On the other hand, Manitoba won’t leave any federal money on the table, the minister said. "We’re going to work with the federal government to address these needs."
Struthers noted that Manitoba’s finances will take a hit in future years as Ottawa slows the rate of increases to the provinces in the area of health transfer payments.
'Devil in the details': construction industry
The Manitoba Heavy Construction Association also welcomed the new long-term infrastructure program announced in the budget. Some $47 billion of the 10-year Building Canada fund, worth $53.5 billion, is new money not previously announced.
"The fact that we have a decade of commitment is a very good and progressive first step," said Chris Lorenc, the association’s president. "But as is always the case with budget speeches, the devil is in the details."
"We don’t know, for example, if the GST rebates that are referred to as part of the package are dedicated to infrastructure. If they are not then that is not an advancement," he said.
Also unknown yet are the primary purposes of the new program. "We think that investments which fuel economic growth in new areas of economic activity or investments which help productivity and competitiveness in existing areas of economic activity need to be a priority," Lorenc said.
'Everything we’ve been asking for': municipalities
Doug Dobrowolski, president of Association of Manitoba Municipalities, was thrilled with the federal infrastructure commitment.
"I think it’s just about everything we’ve been asking for," he said. "We got a 10-year program. We’ll obviously have to wait and see what the details are. But they really expanded on infrastructure."
Dobrowolski was also pleased to see that municipalities’ share of federal gas tax revenues will now be indexed to inflation.
"That’s something we’ve been asking for and pushing for for a long time."
And he liked the fact Ottawa allocated money for affordable housing — something that is in short supply in many communities.
The federal government will spend $253 million on housing over five years, after failing to earmark any money to it in last year’s budget.

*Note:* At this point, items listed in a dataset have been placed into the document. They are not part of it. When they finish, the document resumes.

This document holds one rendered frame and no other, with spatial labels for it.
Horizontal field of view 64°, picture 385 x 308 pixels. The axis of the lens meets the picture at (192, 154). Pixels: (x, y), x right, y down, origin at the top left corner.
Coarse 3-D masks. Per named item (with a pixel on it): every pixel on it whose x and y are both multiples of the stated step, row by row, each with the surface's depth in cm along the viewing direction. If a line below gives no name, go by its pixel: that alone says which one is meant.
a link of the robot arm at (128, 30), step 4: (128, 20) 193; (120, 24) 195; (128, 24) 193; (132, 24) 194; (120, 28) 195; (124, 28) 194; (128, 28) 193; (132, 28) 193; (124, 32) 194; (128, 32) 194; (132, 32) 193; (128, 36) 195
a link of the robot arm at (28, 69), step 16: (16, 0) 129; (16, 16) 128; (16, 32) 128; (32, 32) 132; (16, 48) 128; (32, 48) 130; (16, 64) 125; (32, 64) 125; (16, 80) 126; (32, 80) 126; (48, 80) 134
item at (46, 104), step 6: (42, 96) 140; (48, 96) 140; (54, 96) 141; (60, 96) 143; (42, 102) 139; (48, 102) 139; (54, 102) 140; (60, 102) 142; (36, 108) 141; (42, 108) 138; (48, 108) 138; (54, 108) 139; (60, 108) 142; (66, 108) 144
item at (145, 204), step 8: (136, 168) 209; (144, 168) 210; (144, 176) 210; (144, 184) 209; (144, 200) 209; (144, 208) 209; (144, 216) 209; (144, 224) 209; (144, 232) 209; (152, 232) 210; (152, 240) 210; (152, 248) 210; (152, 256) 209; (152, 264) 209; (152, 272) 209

'Budget... to keep the rich rich and the poor poor: Assembly of Manitoba Chiefs
Manitoba’s top First Nations leader was dismissive of Finance Minister Jim Flaherty’s financial blueprint on Thursday.
"It’s a status quo budget that’s been designed to keep the rich rich and the poor poor," said Assembly of Manitoba Chiefs Grand Chief Derek Nepinak.
The status quo for indigenous people in Manitoba means increased poverty and a deteriorating housing stock, he said. "The 17,000 homes that are needed don’t get built."
Not that Nepinak is looking for handouts in any case.
What he would have really liked to have seen is some signal from Ottawa that the federal government was willing to sit down with First Nations and the provinces to discuss resource revenue sharing.
"What I want to see is government to government (negotiations) established on a tripartite level so we can get access to our resources," he said.
Once First Nations gain access to such resources, they will have the money to create their own social programs, and young aboriginal people will gain some hope for a better future, he added.